Many researchers have studied the ultrasound diagnosis of breast cancer. Previous researches mainly applied traditional digital image processing techniques and machine learning technique to implement breast cancer detection6,7. For example, Drucker et al.8 first used radial gradient index filtering to detect the initial points of a region, examined the candidate areas from the background by maximizing the regional average radial gradient index of detection point growth, and classified the lesions using Bayesian neural networks. Finally, it achieved sensitivity of 87% at 0.76 false positive detection. As the most popular machine learning method, deep learning (DL) has gained a good reputation in computer vision and pattern recognition. In the medical field, many researchers have successfully applied DL to breast cancer detection9,10,11,12,13. Cao et al.14 comprehensively compared five object detection networks based on deep learning (Fast R-CNN15, Faster R-CNN16, you only look once (YOLO)17, YOLO V318, and single shot multibox detector (SSD)19), and demonstrated that SSD achieved the best performance in terms of precision and recall. In a study on breast lesion detection, Yap et al.20 used Faster R-CNN as their deep learning network. To reduce the impact of small sample datasets on the experiment, they applied transfer learning. At the same time, they proposed a three-channel fusion method, the original image, the sharpened image, and the contrast enhanced image (three single-channel images), are merged into a new three-channel image. However, the limitations of the prior work include: (1) they did not explore the impact of image preprocessing on experimental results; (2) their datasets14,20 are not publicly available and other researchers can not conduct comparative experiments; and (3) they all used anchor-based object detection networks and they did not examine the impact of anchor size settings on the experimental results. Therefore, we address the above issues by proposing an anchor-free object detection method for breast cancer detection. In addition, a segmentation-based enhancement (SBE) method is proposed for the detection performance improvement. The system flow chart is shown in Fig. 1. We focus on improving the contrast of ultrasound images and improving the detection precision of breast lesions. The key contributions include:

  1. 1.

    We designed a segmentation-based ultrasound image contrast enhancement method.

  2. 2.

    We explore the use of an anchor-free object detection network to detect breast cancer, avoiding the complex calculations of the anchor-based detection network.

  3. 3.

    We propose a method of making object detection label by using lesion shape label.

Figure 1
figure 1

Our proposed breast lesion detection system.
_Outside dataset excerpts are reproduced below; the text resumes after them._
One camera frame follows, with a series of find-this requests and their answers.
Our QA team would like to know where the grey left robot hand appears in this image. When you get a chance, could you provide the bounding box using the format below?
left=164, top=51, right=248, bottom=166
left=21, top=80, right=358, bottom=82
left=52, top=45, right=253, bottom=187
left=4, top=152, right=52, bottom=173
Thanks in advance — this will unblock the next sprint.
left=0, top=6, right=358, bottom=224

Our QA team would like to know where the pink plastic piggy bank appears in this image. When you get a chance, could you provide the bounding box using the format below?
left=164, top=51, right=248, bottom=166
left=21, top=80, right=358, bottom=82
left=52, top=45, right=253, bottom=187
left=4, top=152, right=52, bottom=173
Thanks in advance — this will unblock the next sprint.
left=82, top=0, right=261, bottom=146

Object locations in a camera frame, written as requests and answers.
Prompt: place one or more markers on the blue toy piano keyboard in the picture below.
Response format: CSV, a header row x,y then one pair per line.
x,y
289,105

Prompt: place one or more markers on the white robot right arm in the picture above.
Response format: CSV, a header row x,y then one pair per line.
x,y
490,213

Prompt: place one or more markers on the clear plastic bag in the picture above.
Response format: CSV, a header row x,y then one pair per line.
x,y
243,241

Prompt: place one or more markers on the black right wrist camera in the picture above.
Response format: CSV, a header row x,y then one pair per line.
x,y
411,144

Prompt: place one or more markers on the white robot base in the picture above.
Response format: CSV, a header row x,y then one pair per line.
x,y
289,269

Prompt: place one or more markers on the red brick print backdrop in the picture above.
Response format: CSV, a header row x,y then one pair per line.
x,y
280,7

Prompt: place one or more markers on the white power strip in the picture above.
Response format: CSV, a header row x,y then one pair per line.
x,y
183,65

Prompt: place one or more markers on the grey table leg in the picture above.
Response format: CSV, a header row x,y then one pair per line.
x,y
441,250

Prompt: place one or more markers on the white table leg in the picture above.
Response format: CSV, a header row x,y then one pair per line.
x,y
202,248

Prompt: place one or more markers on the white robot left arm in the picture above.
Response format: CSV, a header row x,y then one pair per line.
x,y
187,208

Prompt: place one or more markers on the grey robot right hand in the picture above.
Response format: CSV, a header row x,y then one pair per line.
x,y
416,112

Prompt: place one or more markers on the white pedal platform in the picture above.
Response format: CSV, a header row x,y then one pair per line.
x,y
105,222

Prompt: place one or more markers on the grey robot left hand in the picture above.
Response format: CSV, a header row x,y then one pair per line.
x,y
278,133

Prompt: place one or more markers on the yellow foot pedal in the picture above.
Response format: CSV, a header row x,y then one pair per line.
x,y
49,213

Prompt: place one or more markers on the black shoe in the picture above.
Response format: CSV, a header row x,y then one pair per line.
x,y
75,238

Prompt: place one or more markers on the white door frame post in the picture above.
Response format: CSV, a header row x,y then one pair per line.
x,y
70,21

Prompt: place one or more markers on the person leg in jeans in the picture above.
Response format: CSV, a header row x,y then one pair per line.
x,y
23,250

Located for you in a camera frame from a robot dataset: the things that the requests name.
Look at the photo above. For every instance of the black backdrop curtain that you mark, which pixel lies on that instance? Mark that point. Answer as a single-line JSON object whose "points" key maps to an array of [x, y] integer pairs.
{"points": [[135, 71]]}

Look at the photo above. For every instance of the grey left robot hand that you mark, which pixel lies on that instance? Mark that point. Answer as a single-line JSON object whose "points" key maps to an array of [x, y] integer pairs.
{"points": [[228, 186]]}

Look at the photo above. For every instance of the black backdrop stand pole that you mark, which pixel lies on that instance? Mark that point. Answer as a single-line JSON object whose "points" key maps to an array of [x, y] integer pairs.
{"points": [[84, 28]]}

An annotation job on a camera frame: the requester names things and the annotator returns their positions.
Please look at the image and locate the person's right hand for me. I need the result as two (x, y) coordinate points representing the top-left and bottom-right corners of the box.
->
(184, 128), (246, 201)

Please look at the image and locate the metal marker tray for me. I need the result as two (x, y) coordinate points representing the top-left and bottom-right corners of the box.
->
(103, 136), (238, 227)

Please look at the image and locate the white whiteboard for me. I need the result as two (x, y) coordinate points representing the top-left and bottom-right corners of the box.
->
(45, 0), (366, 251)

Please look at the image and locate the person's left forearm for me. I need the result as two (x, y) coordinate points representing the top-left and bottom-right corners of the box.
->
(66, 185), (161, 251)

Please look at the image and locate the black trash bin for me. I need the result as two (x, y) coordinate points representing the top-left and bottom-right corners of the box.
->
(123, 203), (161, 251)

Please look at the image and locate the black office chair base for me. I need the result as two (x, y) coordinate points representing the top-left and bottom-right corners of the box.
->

The remainder of this paper is as follows, “Results” section presents the experimental results. “Discussion” and “Conclusions” section discuss and conclude our research, respectively. “Methods” section describes our experimental methods and procedures in detail.

Results

We evaluated the performance of our breast lesion detection system using various datasets. We also compared with many different enhancement methods and detection networks. The performance metrics and experimental results are described bellow.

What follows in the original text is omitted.